Considering going straight to Benidorm next week... 
I will have 4 days to get there from Calais (have to meet flight in Alicante).

I have done Spain several times but always tend to go down middle of france either via Clermont Ferrand (A75) or Toulouse (A20), on to Narbonne and then down the coast..
Reading the forum lots of folks go Bayonne / Pampola / Zaragoza.. 
Some cross near Pau or go via tunnels ?

Whats your thoughts / recommendations on this route??
Also any campsite recommendations for the route once into Spain..
Should I expect and bad weather ??

thanks in advance, Off to study the campsite database again..


----------



## waz (Jan 5, 2008)

When we used to do removals from Spain we used the Pamplona route.Now for a shortcut, after Tudela watch for the Magallon turnoff (J19 I think???)
then take the 121 to Lea Almunia de Dona Godina then the 220 to Carinene there you can pick up the motorway again.Cuts out Zaragoa and quite a bit in tolls. They are 2 good roads not country lanes.
Waz


----------



## tonka (Apr 24, 2006)

Cheers Waz..
just looked it up on Google, can see where you mean..
All noted...


----------



## derek500 (Oct 31, 2005)

waz said:


> When we used to do removals from Spain we used the Pamplona route.Now for a shortcut, after Tudela watch for the Magallon turnoff (J19 I think???)
> then take the 121 to Lea Almunia de Dona Godina then the 220 to Carinene there you can pick up the motorway again.Cuts out Zaragoa and quite a bit in tolls. They are 2 good roads not country lanes.
> Waz


We're heading back to Valencia tomorrow and that's the route we do.

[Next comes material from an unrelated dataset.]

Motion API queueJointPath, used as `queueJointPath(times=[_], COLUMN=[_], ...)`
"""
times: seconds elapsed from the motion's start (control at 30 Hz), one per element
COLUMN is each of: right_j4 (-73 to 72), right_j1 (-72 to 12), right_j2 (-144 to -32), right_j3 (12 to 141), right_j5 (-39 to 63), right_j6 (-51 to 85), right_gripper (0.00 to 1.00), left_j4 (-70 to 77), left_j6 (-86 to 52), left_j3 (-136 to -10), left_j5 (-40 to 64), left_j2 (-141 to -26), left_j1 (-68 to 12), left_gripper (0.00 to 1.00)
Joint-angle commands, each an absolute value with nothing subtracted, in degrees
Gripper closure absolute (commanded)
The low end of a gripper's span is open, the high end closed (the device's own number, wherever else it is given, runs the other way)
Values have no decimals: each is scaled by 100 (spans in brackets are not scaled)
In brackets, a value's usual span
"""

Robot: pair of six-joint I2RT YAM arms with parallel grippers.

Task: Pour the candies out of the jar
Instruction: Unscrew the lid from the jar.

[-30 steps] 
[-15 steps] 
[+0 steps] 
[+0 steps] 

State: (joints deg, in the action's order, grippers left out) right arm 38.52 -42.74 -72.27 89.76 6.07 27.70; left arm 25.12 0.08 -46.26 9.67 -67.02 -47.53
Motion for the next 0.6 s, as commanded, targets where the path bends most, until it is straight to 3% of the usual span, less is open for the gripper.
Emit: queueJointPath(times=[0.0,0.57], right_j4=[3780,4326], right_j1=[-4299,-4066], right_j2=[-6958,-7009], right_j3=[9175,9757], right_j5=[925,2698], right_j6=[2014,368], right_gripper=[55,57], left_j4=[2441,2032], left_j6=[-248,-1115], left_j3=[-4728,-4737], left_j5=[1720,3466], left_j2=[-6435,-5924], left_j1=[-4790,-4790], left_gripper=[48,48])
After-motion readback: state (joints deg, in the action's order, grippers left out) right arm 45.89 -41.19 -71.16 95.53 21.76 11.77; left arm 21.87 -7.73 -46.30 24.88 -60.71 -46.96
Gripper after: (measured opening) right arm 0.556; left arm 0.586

Toll free down to Biarritz, then toll free on the 121a to Pamplona and then the shortcut you mention, before reaching Zaragoza.

We'll do it in three or four days from Dunkerque.


----------



## waz (Jan 5, 2008)

we used to do it in 19 hours driving time. Stopped overnight at Angouleme going north and Bayonne southbound. Another tip unless you like a twisty road don't try the 'shortcut' 121A Irun to Pamplona
Waz


----------



## DocHoliday (Jul 18, 2008)

*Bumpy ride*



waz said:


> When we used to do removals from Spain we used the Pamplona route.Now for a shortcut, after Tudela watch for the Magallon turnoff (J19 I think???)
> then take the 121 to Lea Almunia de Dona Godina then the 220 to Carinene there you can pick up the motorway again.Cuts out Zaragoa and quite a bit in tolls. They are 2 good roads not country lanes.
> Waz


I took this shortcut the other day. It's a good route, but I would warn others that on many stretches of the 121 the road surface is pretty bad. It gets quite a bit of HGV traffic and that's evidently taken its toll.


----------



## silkcut1105 (Aug 7, 2010)

hi now you have the route planned there are a few good camp sites in benidorm el raco 200 yrds up from benidorm palace is very good , villa sol ,is by the outdoor market and there is arena blanca just up the rd from el raco ther is one next door to benidorm palace bt can be noisey and not very clean it is called la torretta ,hope this helps.have a safe journey and good weather .


----------



## Mike48 (May 1, 2005)

Just come back from the Villasol in Benidorm which is probably the nearest site to the beach and town. I paid 16.25euros per night which is the rate for 31 days or more. There is plenty of room there with very sunny pitches as the trees are cut during the winter.


----------